- PROBLEM TO SOLVE
Report each line below that carries the word "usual".

- STORED DATA
>>>
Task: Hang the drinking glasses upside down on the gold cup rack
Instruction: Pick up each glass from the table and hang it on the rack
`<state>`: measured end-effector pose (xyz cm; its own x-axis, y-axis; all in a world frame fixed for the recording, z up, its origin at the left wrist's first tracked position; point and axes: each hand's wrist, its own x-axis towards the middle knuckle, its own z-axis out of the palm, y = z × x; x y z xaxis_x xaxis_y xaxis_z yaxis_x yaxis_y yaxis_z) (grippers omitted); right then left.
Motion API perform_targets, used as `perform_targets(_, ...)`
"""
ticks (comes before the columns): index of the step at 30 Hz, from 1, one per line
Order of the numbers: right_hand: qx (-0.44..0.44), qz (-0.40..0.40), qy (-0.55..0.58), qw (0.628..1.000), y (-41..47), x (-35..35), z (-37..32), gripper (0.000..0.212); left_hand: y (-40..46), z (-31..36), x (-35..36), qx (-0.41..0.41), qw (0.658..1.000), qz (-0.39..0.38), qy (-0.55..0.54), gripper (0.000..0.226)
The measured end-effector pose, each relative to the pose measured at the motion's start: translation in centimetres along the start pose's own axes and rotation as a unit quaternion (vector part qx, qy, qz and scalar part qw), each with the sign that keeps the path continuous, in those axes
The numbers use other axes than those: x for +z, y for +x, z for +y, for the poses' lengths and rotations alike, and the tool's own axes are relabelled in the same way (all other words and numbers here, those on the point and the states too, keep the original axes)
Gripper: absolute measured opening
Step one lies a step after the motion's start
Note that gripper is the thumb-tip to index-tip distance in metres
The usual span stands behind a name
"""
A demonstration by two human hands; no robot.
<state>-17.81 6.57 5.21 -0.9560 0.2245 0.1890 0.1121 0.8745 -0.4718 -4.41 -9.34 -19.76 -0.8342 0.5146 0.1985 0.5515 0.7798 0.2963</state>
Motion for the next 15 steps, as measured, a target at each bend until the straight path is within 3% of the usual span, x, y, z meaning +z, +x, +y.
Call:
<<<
- ANSWER AREA
The usual span stands behind a name
Motion for the next 15 steps, as measured, a target at each bend until the straight path is within 3% of the usual span, x, y, z meaning +z, +x, +y.

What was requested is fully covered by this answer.